▶ _EXERCISE PROMPT_:
All lines from the entries below that contain the string "Reply" should be copied out.
DATA LISTING: Begin
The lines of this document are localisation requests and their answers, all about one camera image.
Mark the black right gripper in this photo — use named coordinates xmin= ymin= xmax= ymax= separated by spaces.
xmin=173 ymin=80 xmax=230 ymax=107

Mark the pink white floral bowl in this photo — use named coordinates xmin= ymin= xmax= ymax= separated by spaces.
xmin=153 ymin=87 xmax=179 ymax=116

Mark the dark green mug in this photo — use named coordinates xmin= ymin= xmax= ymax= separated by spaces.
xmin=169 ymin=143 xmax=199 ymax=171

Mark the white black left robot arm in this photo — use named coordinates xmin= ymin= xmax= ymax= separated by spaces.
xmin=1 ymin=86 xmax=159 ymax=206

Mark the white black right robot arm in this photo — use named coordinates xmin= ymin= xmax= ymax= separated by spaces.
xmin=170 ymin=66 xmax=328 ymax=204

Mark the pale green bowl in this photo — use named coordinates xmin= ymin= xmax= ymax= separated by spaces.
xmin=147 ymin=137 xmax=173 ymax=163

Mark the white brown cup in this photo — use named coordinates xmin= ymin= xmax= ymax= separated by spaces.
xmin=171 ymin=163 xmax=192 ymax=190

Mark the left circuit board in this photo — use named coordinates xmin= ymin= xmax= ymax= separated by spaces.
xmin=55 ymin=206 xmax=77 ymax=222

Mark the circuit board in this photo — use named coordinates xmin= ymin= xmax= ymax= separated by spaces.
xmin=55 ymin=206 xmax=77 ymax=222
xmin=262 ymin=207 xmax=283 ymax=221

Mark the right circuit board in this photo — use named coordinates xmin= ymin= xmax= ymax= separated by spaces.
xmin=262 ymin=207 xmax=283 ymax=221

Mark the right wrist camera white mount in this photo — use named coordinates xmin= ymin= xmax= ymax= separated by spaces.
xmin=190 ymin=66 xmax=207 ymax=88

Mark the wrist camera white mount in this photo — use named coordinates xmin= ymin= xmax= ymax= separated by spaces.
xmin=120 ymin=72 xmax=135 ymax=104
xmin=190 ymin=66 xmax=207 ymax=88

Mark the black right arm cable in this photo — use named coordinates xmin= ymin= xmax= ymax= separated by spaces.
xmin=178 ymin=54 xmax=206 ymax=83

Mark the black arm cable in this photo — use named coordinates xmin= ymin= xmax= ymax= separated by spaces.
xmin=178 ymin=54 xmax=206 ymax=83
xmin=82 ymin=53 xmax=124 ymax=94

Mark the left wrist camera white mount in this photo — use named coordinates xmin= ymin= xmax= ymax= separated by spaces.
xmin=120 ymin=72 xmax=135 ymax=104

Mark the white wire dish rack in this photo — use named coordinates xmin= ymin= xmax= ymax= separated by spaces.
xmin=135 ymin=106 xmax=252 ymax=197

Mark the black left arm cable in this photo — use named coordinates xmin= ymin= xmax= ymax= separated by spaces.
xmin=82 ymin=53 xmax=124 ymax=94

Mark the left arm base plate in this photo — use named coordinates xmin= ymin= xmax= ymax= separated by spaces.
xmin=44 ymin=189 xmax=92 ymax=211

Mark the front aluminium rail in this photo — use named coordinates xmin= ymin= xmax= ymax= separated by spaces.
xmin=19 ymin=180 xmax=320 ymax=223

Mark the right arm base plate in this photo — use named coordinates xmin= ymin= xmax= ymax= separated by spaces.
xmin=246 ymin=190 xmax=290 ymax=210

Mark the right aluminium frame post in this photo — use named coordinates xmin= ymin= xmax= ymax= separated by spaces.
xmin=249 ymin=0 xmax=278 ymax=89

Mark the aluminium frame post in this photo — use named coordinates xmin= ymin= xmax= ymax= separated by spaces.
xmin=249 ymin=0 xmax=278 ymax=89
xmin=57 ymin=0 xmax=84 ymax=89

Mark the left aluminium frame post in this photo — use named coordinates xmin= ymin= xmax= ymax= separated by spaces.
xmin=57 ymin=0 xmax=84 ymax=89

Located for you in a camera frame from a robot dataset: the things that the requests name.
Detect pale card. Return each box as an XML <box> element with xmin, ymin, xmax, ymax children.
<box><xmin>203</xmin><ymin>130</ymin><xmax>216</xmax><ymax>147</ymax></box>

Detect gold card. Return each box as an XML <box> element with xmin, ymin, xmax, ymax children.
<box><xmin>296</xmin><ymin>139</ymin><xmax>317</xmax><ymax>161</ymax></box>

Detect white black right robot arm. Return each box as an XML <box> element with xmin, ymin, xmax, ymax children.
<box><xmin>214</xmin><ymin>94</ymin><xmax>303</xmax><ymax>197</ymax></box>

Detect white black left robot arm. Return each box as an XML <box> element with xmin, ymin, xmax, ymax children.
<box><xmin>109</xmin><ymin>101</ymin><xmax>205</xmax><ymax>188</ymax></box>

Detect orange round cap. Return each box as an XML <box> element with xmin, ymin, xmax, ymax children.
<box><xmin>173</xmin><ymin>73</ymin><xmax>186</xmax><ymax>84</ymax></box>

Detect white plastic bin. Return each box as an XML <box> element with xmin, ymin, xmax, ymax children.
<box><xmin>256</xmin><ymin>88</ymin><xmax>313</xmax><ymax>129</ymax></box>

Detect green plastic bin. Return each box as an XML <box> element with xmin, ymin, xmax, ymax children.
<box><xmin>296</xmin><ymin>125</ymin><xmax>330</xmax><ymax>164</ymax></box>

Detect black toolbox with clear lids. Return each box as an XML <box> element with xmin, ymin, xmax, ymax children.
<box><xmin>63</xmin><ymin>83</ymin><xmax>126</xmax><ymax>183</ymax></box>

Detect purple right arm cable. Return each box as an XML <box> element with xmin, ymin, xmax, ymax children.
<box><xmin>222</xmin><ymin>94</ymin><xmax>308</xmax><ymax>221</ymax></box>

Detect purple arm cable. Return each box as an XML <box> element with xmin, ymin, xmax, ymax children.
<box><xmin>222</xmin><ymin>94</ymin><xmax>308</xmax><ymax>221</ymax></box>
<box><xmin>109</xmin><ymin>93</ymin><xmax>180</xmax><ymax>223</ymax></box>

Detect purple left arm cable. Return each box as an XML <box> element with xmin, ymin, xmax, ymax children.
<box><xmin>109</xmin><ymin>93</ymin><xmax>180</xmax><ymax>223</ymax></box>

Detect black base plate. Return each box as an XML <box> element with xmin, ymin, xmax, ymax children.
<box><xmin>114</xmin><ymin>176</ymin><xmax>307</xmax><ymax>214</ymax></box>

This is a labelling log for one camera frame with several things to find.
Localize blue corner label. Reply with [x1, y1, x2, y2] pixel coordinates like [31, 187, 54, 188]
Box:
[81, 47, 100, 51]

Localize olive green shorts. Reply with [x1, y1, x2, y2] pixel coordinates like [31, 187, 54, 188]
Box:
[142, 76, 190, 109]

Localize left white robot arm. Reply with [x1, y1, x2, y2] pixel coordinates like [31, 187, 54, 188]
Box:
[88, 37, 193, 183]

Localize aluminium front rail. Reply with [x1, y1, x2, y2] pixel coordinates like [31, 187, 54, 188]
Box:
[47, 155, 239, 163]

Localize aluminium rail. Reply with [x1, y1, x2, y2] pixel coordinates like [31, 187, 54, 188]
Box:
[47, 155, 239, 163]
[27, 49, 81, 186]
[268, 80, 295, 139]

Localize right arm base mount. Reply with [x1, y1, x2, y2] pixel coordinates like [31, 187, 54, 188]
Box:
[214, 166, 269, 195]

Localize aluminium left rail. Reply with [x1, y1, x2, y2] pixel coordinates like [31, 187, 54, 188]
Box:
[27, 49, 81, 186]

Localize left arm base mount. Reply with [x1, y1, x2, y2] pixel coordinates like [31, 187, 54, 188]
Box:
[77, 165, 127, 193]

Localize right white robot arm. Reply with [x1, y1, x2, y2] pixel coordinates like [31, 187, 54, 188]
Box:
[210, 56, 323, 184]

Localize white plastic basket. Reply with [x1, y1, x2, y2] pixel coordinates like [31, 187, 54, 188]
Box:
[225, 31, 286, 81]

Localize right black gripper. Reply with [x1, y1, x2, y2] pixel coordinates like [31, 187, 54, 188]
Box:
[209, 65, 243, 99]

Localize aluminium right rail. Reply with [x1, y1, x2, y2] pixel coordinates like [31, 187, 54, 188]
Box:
DATA LISTING: End
▶ _SOLUTION TO THE PROBLEM_:
Localize blue corner label. Reply with [x1, y1, x2, y2] pixel coordinates like [31, 187, 54, 188]
Localize olive green shorts. Reply with [x1, y1, x2, y2] pixel coordinates like [31, 187, 54, 188]
Localize left white robot arm. Reply with [x1, y1, x2, y2] pixel coordinates like [31, 187, 54, 188]
Localize aluminium front rail. Reply with [x1, y1, x2, y2] pixel coordinates like [31, 187, 54, 188]
Localize aluminium rail. Reply with [x1, y1, x2, y2] pixel coordinates like [31, 187, 54, 188]
Localize right arm base mount. Reply with [x1, y1, x2, y2] pixel coordinates like [31, 187, 54, 188]
Localize aluminium left rail. Reply with [x1, y1, x2, y2] pixel coordinates like [31, 187, 54, 188]
Localize left arm base mount. Reply with [x1, y1, x2, y2] pixel coordinates like [31, 187, 54, 188]
Localize right white robot arm. Reply with [x1, y1, x2, y2] pixel coordinates like [31, 187, 54, 188]
Localize white plastic basket. Reply with [x1, y1, x2, y2] pixel coordinates like [31, 187, 54, 188]
Localize right black gripper. Reply with [x1, y1, x2, y2] pixel coordinates like [31, 187, 54, 188]
Localize aluminium right rail. Reply with [x1, y1, x2, y2] pixel coordinates like [31, 187, 54, 188]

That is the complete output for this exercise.